If the person’s salary is $50,000, the $10,000 loan is 20% of his salary.

If he waits 10 years to pay it off, his salary would normally increase to $70,000 (assuming 3.5% salary growth) and thus he would need to repay the loan $14,000 which is 20% of his salary ($14,000 / $70,000).

Thus, he did not lose any buying power at all due to his decision not to pay the loan of earlier. He could also pay the loan back 2% of his salary for 10 years as well. Thus, the money paid back on the loan is just from time value of money (inflation).

As you can see below, inflation affects everything over time (interest rates, investment returns and salary increases), thus to find the real costs (on an inflation adjusted basis) the inflation component should be removed from each to compare apples to apples:

Loan interest rate = Inflation + Risk + Investment Horizon (higher rate for longer loans)

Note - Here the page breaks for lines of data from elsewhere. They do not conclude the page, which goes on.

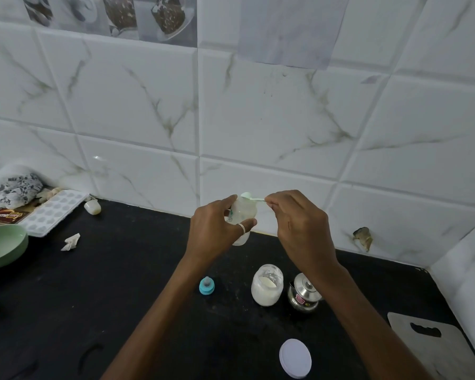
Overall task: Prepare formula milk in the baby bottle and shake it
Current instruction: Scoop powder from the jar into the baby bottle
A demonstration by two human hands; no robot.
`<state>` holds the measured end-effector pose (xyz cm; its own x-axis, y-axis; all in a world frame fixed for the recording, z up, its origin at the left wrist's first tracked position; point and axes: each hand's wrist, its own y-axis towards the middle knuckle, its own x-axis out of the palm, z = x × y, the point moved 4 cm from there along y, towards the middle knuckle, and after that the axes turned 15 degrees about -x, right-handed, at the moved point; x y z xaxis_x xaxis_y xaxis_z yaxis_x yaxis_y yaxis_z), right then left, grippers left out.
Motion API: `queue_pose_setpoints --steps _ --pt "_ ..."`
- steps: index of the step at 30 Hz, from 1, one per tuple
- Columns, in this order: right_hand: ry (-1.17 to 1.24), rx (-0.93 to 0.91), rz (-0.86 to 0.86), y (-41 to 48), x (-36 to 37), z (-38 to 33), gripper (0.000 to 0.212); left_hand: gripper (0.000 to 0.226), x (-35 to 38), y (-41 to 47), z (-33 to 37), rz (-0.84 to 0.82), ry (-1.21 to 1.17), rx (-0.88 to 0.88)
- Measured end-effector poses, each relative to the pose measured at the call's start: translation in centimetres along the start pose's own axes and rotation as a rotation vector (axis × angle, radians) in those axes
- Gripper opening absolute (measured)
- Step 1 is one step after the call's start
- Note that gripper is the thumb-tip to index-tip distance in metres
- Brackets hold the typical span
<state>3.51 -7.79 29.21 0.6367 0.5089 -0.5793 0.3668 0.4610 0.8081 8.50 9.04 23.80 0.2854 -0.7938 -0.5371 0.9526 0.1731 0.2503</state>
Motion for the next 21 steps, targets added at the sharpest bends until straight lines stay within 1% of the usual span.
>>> queue_pose_setpoints --steps 7,11,15,17,18,21 --pt "-0.034 -0.057 -0.048 -0.4 0.3 -0.1 0.026 0.07 0.0 0.1 -0.2 -0.01 0.019 -0.003" --pt "-0.023 -0.021 -0.001 -0.6 0.4 0.0 0.022 0.062 0.0 0.1 -0.2 0.001 0.025 0.004" --pt "0.006 0.053 0.067 -0.7 0.4 0.3 0.014 0.066 0.0 0.1 -0.3 -0.003 0.027 0.003" --pt "0.063 0.145 0.106 -0.9 0.4 0.7 0.011 0.068 0.1 0.0 -0.4 -0.012 0.03 0.007" --pt "0.109 0.221 0.13 -1.0 0.5 0.9 0.01 0.068 0.2 0.0 -0.4 -0.016 0.033 0.008" --pt "0.295 0.547 0.193 -1.8 0.9 2.1 0.012 0.065 0.3 -0.2 -0.5 -0.02 0.024 0.006"
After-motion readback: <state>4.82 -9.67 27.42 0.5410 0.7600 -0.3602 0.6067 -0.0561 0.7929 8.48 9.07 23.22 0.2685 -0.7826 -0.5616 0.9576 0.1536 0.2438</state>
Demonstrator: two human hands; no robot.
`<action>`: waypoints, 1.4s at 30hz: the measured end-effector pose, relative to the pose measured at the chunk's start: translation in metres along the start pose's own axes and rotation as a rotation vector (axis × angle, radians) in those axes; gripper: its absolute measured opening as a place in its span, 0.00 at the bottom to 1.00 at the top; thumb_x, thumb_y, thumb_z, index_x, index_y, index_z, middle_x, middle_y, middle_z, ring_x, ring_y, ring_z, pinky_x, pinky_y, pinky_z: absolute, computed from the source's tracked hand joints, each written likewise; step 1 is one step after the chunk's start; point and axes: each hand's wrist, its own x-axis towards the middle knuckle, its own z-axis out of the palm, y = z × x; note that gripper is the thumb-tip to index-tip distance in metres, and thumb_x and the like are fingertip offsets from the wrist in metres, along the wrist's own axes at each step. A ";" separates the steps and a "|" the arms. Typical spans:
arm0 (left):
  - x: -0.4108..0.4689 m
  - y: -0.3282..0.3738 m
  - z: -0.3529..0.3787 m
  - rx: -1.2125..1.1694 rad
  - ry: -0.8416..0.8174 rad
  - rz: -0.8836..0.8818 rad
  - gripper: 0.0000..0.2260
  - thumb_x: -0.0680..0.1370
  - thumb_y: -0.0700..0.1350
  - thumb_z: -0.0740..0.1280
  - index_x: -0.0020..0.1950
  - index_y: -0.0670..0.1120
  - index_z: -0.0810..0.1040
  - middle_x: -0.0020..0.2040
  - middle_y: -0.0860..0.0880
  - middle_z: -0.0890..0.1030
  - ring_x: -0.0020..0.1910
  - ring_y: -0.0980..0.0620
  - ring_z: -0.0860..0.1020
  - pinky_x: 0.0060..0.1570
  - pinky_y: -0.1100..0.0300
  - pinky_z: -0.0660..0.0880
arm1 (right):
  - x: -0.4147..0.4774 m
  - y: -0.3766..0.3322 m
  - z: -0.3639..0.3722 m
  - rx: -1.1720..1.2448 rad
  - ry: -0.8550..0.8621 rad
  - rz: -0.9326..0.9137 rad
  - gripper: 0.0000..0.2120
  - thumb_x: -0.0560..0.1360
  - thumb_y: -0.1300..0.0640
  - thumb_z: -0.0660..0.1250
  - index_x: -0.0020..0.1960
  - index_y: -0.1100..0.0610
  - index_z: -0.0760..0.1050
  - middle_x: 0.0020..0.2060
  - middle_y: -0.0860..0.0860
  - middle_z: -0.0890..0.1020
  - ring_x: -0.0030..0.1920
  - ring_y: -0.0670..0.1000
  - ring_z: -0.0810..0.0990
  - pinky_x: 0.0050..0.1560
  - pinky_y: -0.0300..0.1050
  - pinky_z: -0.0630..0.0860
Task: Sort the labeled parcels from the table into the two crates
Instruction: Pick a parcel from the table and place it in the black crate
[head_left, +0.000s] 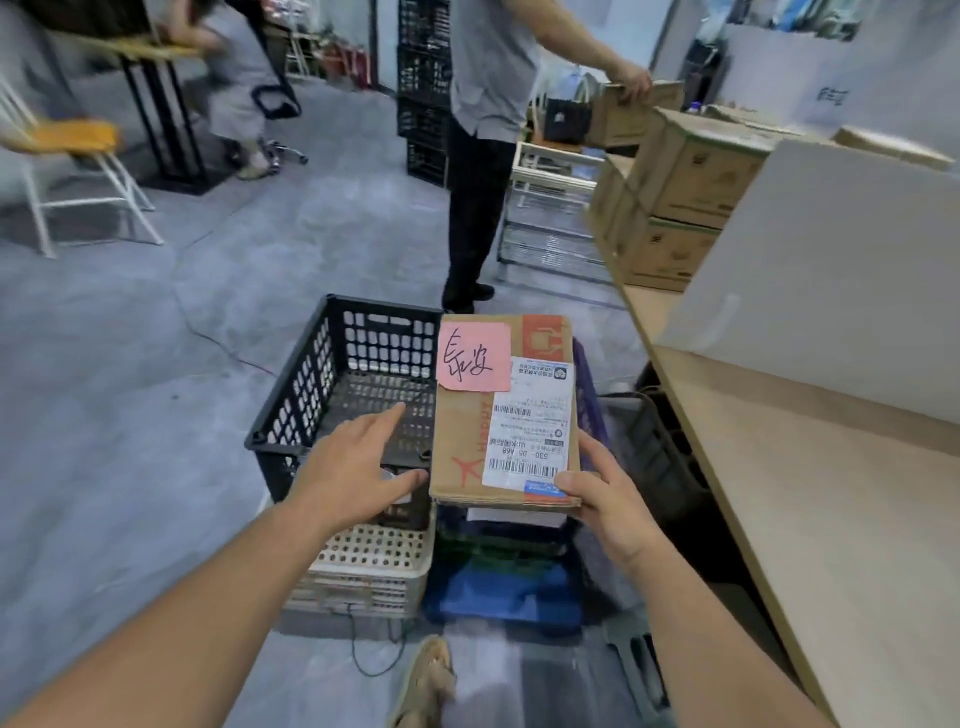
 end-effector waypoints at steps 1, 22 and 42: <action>0.010 -0.008 -0.003 0.017 0.002 -0.013 0.39 0.74 0.65 0.64 0.79 0.53 0.50 0.76 0.50 0.61 0.73 0.50 0.62 0.68 0.55 0.64 | 0.016 -0.001 0.006 0.000 -0.011 0.002 0.43 0.56 0.48 0.75 0.71 0.46 0.67 0.53 0.52 0.85 0.54 0.55 0.83 0.63 0.58 0.74; 0.241 -0.157 0.001 0.283 -0.144 -0.131 0.39 0.75 0.63 0.64 0.79 0.51 0.51 0.77 0.48 0.60 0.74 0.47 0.61 0.69 0.53 0.62 | 0.301 0.024 0.097 0.027 -0.163 0.208 0.35 0.63 0.52 0.72 0.69 0.43 0.66 0.56 0.52 0.83 0.54 0.51 0.83 0.46 0.39 0.79; 0.378 -0.329 0.086 0.247 -0.242 -0.014 0.37 0.76 0.65 0.59 0.79 0.50 0.50 0.79 0.48 0.52 0.77 0.48 0.53 0.74 0.52 0.52 | 0.446 0.146 0.195 0.028 -0.020 0.397 0.41 0.59 0.48 0.75 0.71 0.43 0.67 0.60 0.46 0.81 0.56 0.50 0.82 0.60 0.54 0.77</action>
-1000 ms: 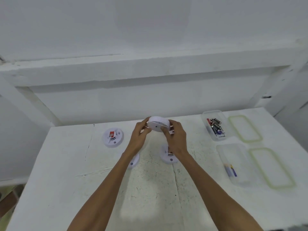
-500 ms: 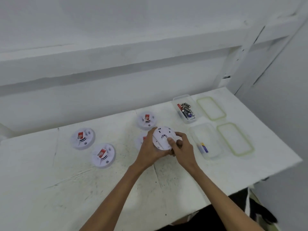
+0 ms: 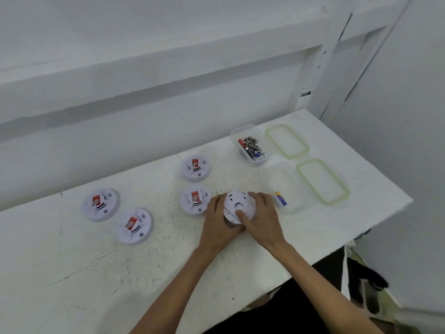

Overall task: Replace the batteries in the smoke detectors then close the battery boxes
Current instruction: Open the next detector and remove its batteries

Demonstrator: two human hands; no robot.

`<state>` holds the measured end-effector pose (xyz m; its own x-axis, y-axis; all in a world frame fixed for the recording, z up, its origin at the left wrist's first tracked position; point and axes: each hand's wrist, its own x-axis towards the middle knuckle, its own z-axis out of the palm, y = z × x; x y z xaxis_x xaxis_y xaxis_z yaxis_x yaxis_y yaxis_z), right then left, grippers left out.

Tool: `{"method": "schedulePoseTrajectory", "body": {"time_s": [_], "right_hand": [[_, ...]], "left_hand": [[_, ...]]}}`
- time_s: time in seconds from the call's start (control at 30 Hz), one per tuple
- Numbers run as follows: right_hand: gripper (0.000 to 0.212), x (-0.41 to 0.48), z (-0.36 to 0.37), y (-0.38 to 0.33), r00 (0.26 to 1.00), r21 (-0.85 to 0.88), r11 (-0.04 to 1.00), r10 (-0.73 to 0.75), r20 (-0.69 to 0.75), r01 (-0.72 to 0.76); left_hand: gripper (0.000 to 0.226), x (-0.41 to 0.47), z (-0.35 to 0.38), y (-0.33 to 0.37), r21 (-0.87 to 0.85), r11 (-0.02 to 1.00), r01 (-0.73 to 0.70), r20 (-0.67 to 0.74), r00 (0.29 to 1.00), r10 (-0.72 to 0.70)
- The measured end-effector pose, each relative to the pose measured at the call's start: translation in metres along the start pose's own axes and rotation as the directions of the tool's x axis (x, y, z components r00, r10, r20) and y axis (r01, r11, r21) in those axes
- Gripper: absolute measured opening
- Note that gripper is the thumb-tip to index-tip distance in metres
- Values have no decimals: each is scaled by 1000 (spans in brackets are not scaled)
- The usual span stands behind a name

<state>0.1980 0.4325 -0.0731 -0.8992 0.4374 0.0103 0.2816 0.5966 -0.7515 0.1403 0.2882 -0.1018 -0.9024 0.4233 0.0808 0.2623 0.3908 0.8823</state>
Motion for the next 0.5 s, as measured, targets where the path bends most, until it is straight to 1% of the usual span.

Investment return = Inflation + Risk + Investment Horizon

Salary increase (in theory) = Inflation + Merit/Promotion + Productivity

Note, there should be a drive to pay back credit card loans, payday loans and other high interest rate loans as quickly as possible because they will rob you of overall buying power because they are charging an interest rate that dwarfs the long-term assumed inflation rate. Yet, low fixed interest rate loans do not rob you of as much buying power as interest charges suggest because most of the interest changed is for inflation which has minimum if an effect on your buying power. This is because your salary and investments are also increasing at a similar pace (over the long term).

One last example, let’s look at a student loan of $20,000 with 3.5% interest with his salary at $50,000. The person can pay the loan back now using 40% of his salary or pay it back over 10 years at 4% of his salary. From a buying power perspective, he is not losing anything (even though the interest paid is approximately $4,000). Yet, by amortizing the loan over 10 years, he makes it easier to payback the loan without killing himself in the first year.

To try to tie this all back together. If you have a loan that is repaid by at $115 per month for 20 years ($27,600 in total payments), the interest paid is at various loan interest rates is

• At 3.5% – $7,600

• At 5.0% – $10,100

• At 8.0% – $13,800

• At 10.0% – $15,600

From a buying power perspective, the loan at 3.5% has no effect on your buying power because it is the assumed long-term rate of inflation. Thus, lot of the interest paid on most standard loans low interest rate loans is due to time value of money (effect of inflation being $7,600). So if you have a mortgage at 5% or 6%, the marketing material for a biweekly mortgage plan can lead you to think that you are paying a lot of interest to scare you into their plan (for one-time fee of $300 with a small fee for each payment there after). Yet, the actual cost from a buying power perspective is less once inflation is accounted for.

So, my point is paying some interest is not that bad from a buying power perspective. Yet, this does not mean to load up with credit card and PayDay loans (at higher interest rates) or to have too much debt (as many are getting into trouble due to having to high of a debt burden).

In addition, when you look at numbers, see if the number can be converted to today’s buying power so you are comparing apples and apples. This way, you are not thinking that a $1 million today is equivalent to $1 million in 40 years when the average car will cost $100,000 (when the real value of $1 million is only $250,000).

And as always you should consult with a financial advisor to analysis your specific debt and risk situation.